WORK TASK
Give back exactly the lines of the material below that start at the line containing "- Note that" and end at the line containing "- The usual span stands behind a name", and no others.

______________________________

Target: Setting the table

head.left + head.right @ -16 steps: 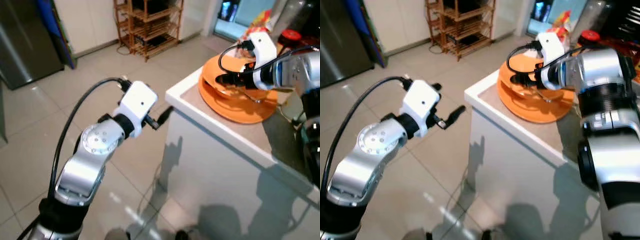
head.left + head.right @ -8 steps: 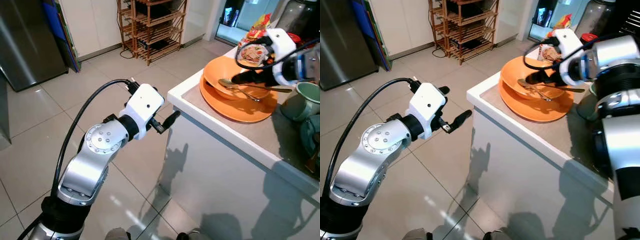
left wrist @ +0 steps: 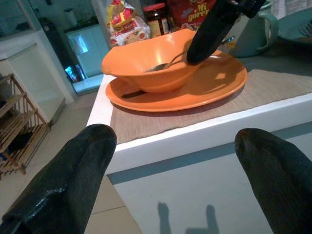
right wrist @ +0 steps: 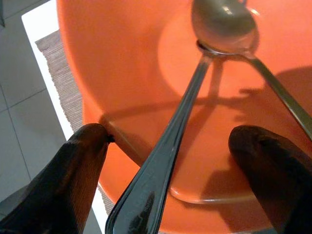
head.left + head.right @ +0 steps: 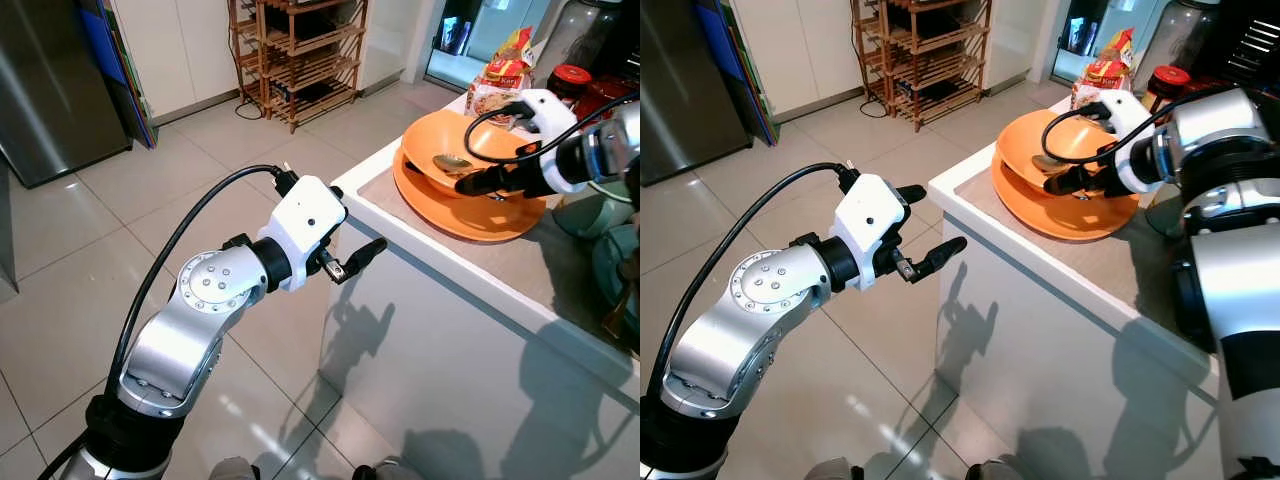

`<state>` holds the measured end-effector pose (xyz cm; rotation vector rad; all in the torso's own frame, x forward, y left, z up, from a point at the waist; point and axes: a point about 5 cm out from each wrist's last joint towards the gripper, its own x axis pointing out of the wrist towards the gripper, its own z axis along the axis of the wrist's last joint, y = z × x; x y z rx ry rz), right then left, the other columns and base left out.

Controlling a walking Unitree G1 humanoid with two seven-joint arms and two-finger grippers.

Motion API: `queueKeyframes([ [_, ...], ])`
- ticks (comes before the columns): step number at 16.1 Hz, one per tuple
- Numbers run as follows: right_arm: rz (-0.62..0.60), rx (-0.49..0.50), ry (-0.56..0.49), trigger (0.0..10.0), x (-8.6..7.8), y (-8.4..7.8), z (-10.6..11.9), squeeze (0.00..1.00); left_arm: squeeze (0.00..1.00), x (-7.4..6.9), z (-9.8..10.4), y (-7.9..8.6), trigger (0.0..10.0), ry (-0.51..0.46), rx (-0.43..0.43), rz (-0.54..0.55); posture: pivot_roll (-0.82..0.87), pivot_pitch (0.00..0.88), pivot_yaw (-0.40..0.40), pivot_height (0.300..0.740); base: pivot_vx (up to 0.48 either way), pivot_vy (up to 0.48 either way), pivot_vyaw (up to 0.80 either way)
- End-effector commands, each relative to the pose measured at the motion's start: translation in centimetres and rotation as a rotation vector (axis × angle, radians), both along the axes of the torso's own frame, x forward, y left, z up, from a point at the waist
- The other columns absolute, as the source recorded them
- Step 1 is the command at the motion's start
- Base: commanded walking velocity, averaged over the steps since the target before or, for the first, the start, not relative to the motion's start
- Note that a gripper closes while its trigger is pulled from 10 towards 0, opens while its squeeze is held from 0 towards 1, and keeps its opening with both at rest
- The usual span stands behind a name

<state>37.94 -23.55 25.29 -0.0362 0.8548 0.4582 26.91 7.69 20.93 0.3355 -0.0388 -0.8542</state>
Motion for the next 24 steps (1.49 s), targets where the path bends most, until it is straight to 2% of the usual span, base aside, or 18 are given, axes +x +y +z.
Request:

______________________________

EXERCISE SOLUTION
- Note that a gripper closes while its trigger is pulled from 10 towards 0, opens while its squeeze is held from 0 towards 1, and keeps its opening with both at rest
- The usual span stands behind a name

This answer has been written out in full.